* WHAT THE TASK REQUIRES *
A line containing "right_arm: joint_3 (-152" appears in the material below. Return exactly every line from the first through that one, and only those.

•••

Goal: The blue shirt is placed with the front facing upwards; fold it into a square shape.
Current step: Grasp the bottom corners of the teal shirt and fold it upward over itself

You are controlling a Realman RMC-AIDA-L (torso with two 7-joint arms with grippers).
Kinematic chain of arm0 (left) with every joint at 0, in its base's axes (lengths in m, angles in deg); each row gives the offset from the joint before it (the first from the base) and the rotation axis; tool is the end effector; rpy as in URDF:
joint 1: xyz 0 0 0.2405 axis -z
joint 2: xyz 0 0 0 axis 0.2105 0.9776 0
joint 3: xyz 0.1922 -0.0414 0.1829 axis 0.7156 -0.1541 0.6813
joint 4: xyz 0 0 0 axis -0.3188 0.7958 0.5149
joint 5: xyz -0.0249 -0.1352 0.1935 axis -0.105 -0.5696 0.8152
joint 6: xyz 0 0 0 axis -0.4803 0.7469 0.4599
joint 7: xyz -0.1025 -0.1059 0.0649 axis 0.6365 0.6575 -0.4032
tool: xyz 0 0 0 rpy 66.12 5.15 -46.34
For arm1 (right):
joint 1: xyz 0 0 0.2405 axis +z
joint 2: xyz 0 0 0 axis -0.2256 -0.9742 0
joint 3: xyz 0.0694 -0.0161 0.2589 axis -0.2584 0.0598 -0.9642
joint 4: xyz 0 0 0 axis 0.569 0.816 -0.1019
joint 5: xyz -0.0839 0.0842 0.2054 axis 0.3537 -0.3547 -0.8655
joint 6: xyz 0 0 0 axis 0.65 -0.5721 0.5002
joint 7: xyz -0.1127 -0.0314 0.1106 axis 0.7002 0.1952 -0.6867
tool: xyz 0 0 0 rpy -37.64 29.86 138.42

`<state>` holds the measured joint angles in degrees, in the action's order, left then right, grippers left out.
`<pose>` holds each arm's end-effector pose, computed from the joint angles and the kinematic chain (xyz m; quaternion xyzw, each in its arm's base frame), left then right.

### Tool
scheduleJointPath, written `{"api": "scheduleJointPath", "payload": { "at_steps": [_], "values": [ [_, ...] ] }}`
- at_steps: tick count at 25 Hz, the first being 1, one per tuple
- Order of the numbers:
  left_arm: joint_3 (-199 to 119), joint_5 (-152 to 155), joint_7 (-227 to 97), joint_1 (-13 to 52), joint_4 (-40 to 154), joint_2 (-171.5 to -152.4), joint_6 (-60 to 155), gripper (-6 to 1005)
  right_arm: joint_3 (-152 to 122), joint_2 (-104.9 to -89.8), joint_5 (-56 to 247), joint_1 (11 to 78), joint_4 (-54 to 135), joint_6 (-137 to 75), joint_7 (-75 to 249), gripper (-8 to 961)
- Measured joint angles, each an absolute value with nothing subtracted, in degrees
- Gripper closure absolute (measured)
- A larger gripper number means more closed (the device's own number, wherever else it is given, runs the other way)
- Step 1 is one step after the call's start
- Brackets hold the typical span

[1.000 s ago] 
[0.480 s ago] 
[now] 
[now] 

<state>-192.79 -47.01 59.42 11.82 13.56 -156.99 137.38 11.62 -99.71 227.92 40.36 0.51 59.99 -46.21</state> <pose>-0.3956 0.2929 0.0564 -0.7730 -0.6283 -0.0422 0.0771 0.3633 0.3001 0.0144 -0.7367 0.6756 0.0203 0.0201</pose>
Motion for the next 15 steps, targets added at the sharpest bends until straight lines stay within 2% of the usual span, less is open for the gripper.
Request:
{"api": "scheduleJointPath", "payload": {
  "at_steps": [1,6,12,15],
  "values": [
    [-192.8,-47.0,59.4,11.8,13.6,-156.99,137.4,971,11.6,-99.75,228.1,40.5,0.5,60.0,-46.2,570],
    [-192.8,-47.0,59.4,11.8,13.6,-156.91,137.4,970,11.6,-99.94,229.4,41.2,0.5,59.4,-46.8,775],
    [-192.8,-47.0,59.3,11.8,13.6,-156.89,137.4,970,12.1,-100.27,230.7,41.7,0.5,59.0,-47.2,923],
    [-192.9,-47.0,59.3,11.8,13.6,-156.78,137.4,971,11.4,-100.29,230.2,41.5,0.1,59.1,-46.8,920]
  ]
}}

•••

* YOUR SOLUTION *
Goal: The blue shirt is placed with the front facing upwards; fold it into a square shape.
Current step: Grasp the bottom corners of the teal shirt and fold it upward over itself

You are controlling a Realman RMC-AIDA-L (torso with two 7-joint arms with grippers).
Kinematic chain of arm0 (left) with every joint at 0, in its base's axes (lengths in m, angles in deg); each row gives the offset from the joint before it (the first from the base) and the rotation axis; tool is the end effector; rpy as in URDF:
joint 1: xyz 0 0 0.2405 axis -z
joint 2: xyz 0 0 0 axis 0.2105 0.9776 0
joint 3: xyz 0.1922 -0.0414 0.1829 axis 0.7156 -0.1541 0.6813
joint 4: xyz 0 0 0 axis -0.3188 0.7958 0.5149
joint 5: xyz -0.0249 -0.1352 0.1935 axis -0.105 -0.5696 0.8152
joint 6: xyz 0 0 0 axis -0.4803 0.7469 0.4599
joint 7: xyz -0.1025 -0.1059 0.0649 axis 0.6365 0.6575 -0.4032
tool: xyz 0 0 0 rpy 66.12 5.15 -46.34
For arm1 (right):
joint 1: xyz 0 0 0.2405 axis +z
joint 2: xyz 0 0 0 axis -0.2256 -0.9742 0
joint 3: xyz 0.0694 -0.0161 0.2589 axis -0.2584 0.0598 -0.9642
joint 4: xyz 0 0 0 axis 0.569 0.816 -0.1019
joint 5: xyz -0.0839 0.0842 0.2054 axis 0.3537 -0.3547 -0.8655
joint 6: xyz 0 0 0 axis 0.65 -0.5721 0.5002
joint 7: xyz -0.1127 -0.0314 0.1106 axis 0.7002 0.1952 -0.6867
tool: xyz 0 0 0 rpy -37.64 29.86 138.42

`<state>` holds the measured joint angles in degrees, in the action's order, left then right, grippers left out.
`<pose>` holds each arm's end-effector pose, computed from the joint angles and the kinematic chain (xyz m; quaternion xyzw, each in its arm's base frame), left then right.

### Tool
scheduleJointPath, written `{"api": "scheduleJointPath", "payload": { "at_steps": [_], "values": [ [_, ...] ] }}`
- at_steps: tick count at 25 Hz, the first being 1, one per tuple
- Order of the numbers:
  left_arm: joint_3 (-199 to 119), joint_5 (-152 to 155), joint_7 (-227 to 97), joint_1 (-13 to 52), joint_4 (-40 to 154), joint_2 (-171.5 to -152.4), joint_6 (-60 to 155), gripper (-6 to 1005)
  right_arm: joint_3 (-152 to 122), joint_2 (-104.9 to -89.8), joint_5 (-56 to 247), joint_1 (11 to 78), joint_4 (-54 to 135), joint_6 (-137 to 75), joint_7 (-75 to 249), gripper (-8 to 961)

No additional output will be given.